■ What to work on ■
All of the records should come back exactly as written.

**** Exercise material

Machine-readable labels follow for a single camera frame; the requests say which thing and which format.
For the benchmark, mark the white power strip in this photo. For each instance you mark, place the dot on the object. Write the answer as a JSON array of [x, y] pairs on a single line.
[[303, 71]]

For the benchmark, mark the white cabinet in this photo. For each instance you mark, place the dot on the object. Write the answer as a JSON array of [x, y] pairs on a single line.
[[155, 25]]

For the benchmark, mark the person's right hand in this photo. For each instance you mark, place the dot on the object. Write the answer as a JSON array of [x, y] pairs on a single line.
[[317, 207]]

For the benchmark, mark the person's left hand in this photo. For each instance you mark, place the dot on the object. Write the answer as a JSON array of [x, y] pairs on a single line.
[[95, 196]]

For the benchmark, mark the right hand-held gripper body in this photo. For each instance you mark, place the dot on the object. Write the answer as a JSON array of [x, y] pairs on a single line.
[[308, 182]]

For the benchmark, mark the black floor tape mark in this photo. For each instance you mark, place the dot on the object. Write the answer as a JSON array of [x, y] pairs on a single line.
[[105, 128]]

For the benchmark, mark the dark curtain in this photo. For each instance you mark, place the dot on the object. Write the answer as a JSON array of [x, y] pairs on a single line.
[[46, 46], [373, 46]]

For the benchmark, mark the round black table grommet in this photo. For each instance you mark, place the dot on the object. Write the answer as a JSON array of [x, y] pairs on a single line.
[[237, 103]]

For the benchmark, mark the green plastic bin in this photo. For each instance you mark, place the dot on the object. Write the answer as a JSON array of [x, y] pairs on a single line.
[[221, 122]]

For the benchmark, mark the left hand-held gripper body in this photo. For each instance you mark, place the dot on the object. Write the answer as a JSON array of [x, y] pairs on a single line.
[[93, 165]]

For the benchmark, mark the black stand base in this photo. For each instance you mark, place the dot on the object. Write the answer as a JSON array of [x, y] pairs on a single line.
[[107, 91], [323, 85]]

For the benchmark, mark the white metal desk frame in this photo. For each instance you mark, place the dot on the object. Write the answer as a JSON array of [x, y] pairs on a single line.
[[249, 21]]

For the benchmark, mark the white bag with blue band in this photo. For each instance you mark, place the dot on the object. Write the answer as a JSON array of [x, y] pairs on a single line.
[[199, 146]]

********

■ Solution ■
Machine-readable labels follow for a single camera frame; the requests say which thing and which format.
For the benchmark, mark the white power strip in this photo. For each instance you mark, place the dot on the object. Write the answer as a JSON array of [x, y] pairs on a single line.
[[303, 71]]

For the benchmark, mark the white cabinet in this photo. For each instance you mark, place the dot on the object. Write the answer as a JSON array of [x, y] pairs on a single line.
[[155, 25]]

For the benchmark, mark the person's right hand in this photo. For each instance you mark, place the dot on the object. Write the answer as a JSON array of [x, y] pairs on a single line.
[[317, 207]]

For the benchmark, mark the person's left hand in this photo. For each instance you mark, place the dot on the object. Write the answer as a JSON array of [x, y] pairs on a single line.
[[95, 196]]

For the benchmark, mark the right hand-held gripper body in this photo. For each instance you mark, place the dot on the object. Write the answer as a JSON array of [x, y] pairs on a single line.
[[308, 182]]

For the benchmark, mark the black floor tape mark in this photo. For each instance you mark, place the dot on the object. Write the answer as a JSON array of [x, y] pairs on a single line.
[[105, 128]]

For the benchmark, mark the dark curtain in this photo. For each instance you mark, place the dot on the object. Write the answer as a JSON array of [x, y] pairs on a single line.
[[46, 46], [373, 46]]

For the benchmark, mark the round black table grommet in this photo. For each instance you mark, place the dot on the object. Write the answer as a JSON array of [x, y] pairs on a single line.
[[237, 103]]

For the benchmark, mark the green plastic bin in this photo. For each instance you mark, place the dot on the object. Write the answer as a JSON array of [x, y] pairs on a single line.
[[221, 122]]

For the benchmark, mark the left hand-held gripper body in this photo. For each instance you mark, place the dot on the object. Write the answer as a JSON array of [x, y] pairs on a single line.
[[93, 165]]

For the benchmark, mark the black stand base in this photo. For each instance you mark, place the dot on the object. Write the answer as a JSON array of [x, y] pairs on a single line.
[[107, 91], [323, 85]]

For the benchmark, mark the white metal desk frame in this photo. For each instance you mark, place the dot on the object. Write the answer as a JSON array of [x, y] pairs on a single line.
[[249, 21]]

For the benchmark, mark the white bag with blue band in this photo. For each instance you mark, place the dot on the object. Write the answer as a JSON array of [x, y] pairs on a single line.
[[199, 146]]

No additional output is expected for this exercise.